Exercise objective: Would you print the data below exactly, leaving out every picture?

Data extract:
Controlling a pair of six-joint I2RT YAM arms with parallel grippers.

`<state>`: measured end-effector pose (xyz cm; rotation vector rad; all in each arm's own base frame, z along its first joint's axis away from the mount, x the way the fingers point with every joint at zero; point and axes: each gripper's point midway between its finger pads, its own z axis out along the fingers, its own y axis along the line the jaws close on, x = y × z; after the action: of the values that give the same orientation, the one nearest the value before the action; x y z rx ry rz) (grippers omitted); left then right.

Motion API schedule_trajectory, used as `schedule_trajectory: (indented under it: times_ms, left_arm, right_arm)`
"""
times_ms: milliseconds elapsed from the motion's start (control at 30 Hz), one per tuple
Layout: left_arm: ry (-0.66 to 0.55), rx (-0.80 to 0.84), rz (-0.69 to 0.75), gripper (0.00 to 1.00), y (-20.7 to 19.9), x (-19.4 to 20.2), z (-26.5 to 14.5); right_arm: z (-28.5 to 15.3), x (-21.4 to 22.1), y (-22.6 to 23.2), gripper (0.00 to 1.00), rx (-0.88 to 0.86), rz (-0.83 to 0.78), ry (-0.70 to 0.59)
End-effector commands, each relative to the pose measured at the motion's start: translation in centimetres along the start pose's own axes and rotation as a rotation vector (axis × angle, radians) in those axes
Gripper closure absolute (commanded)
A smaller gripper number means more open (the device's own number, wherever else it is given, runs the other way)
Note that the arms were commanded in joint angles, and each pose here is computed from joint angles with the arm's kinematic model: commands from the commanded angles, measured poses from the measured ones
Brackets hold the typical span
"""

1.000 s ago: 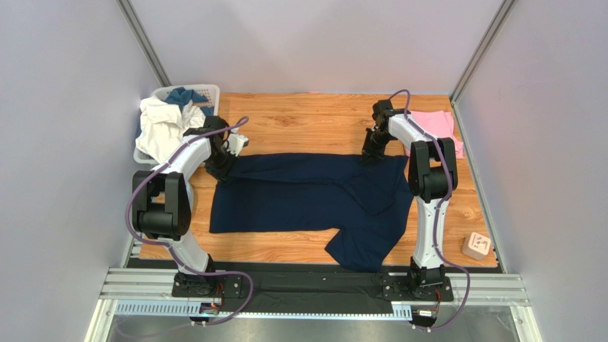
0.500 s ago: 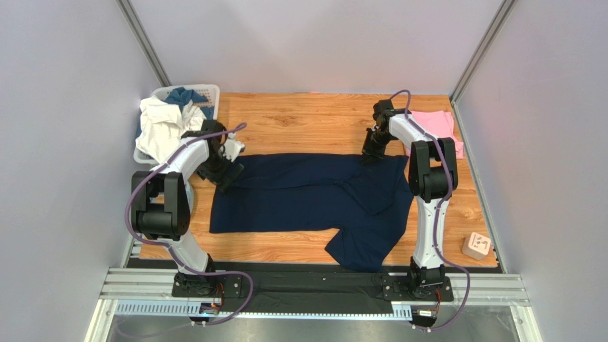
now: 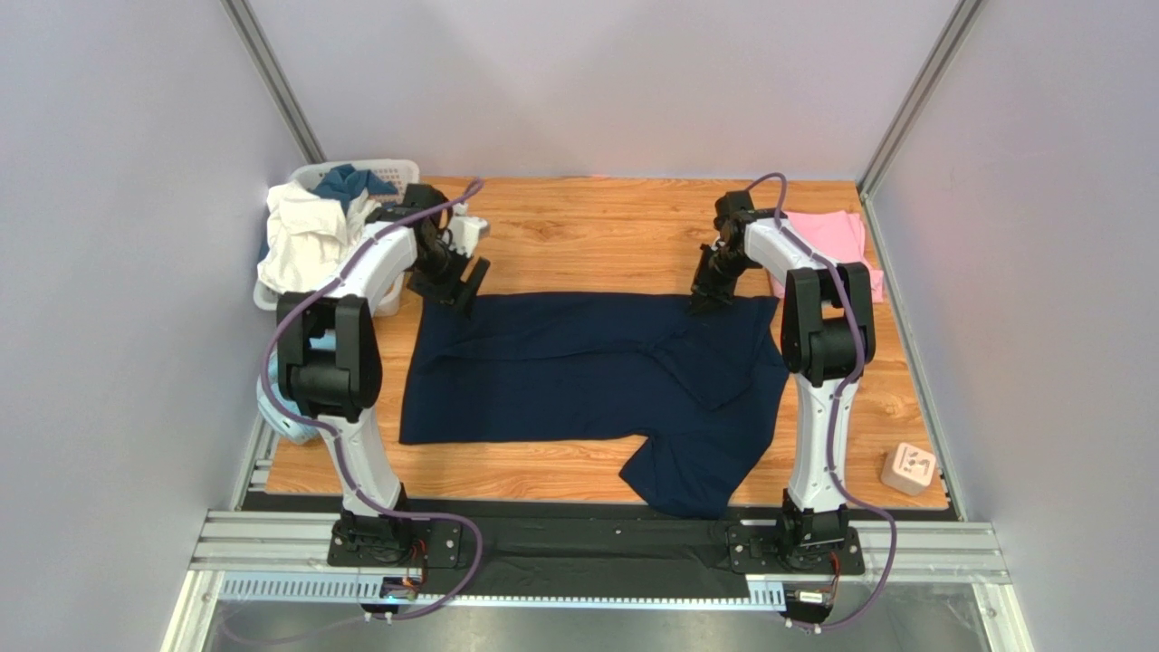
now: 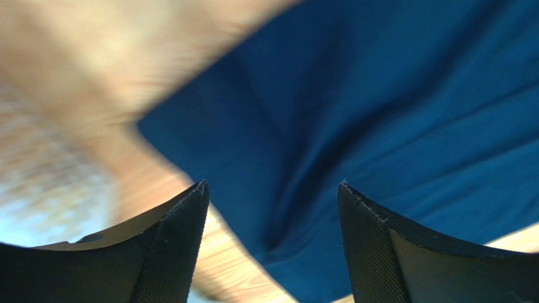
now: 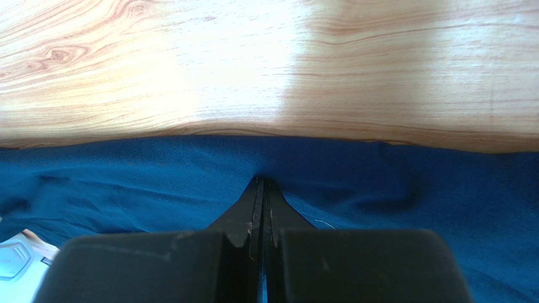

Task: Fold and stack the t-shirts
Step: Fold the flattened tshirt in 1/3 of the way

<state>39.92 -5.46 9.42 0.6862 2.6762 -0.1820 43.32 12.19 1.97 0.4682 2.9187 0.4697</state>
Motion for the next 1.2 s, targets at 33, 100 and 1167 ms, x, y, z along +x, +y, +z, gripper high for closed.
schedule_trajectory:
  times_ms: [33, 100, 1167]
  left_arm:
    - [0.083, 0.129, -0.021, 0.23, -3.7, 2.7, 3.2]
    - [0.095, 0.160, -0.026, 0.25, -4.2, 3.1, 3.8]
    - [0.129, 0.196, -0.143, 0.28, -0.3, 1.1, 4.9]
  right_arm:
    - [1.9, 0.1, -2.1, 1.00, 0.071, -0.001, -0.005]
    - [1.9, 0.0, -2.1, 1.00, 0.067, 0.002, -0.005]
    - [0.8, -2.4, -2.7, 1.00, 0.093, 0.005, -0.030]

Answer space:
Controlling a pair of six-joint I2RT YAM arms with parallel grippers.

`<state>`: measured end-effector pose (xyz cm; rotation vector rad; all in each arm's own base frame, z along its first joint's axis away from the mount, x the way the fingers point with every joint at zero; point and axes: each gripper's point midway between its finger pads, its own z axis out along the fingers, its own y axis along the line the jaws close on, x = y × z; after the action: of the values that give the same orientation, the one nearest the value before the action; x y z rx ry rz) (grippers omitted); left then right.

Motion API schedule_trajectory, used as `schedule_trajectory: (indented under it: times_ms, left_arm, right_arm)`
"""
times_ms: milliseconds elapsed from the motion's start (control at 30 Hz), one per tuple
Layout: left_arm: ry (-0.66 to 0.55), rx (-0.80 to 0.84), rz (-0.69 to 0.75), gripper (0.00 to 1.00), y (-20.7 to 19.9), x (-19.4 to 20.2), z (-26.5 to 14.5); right_arm: z (-28.5 to 15.3), x (-21.4 to 22.1), y (-22.6 to 23.2), gripper (0.00 to 1.00), rx (-0.88 to 0.86), rz (-0.83 to 0.78), ry (-0.70 to 0.59)
End-effector commands, each relative to the pose measured at the motion's start: translation in centimetres along the start pose's own axes and rotation as a rotation vector (axis × angle, radians) in those axes
Gripper closure absolute (commanded)
A smaller gripper number means more open (the device's own number, wherever else it is given, runs the other way)
Note that the arms were commanded in joint angles, and each pose here is computed from joint angles with the arm's kinematic model: commands from the commanded angles, measured poses from the measured ones
Brackets hold the typical span
"""

1.000 s ago: 
0.500 s ago: 
now: 
now: 
now: 

Task: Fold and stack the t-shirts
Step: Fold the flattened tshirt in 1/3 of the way

<state>39.92 -5.46 9.42 0.6862 2.6762 -0.1820 43.32 12.19 1.97 0.4682 2.9187 0.4697</state>
Motion for the next 1.2 s, targets at 33, 100 and 1167 ms, x, y, z along +x, +y, +z, gripper high for closed.
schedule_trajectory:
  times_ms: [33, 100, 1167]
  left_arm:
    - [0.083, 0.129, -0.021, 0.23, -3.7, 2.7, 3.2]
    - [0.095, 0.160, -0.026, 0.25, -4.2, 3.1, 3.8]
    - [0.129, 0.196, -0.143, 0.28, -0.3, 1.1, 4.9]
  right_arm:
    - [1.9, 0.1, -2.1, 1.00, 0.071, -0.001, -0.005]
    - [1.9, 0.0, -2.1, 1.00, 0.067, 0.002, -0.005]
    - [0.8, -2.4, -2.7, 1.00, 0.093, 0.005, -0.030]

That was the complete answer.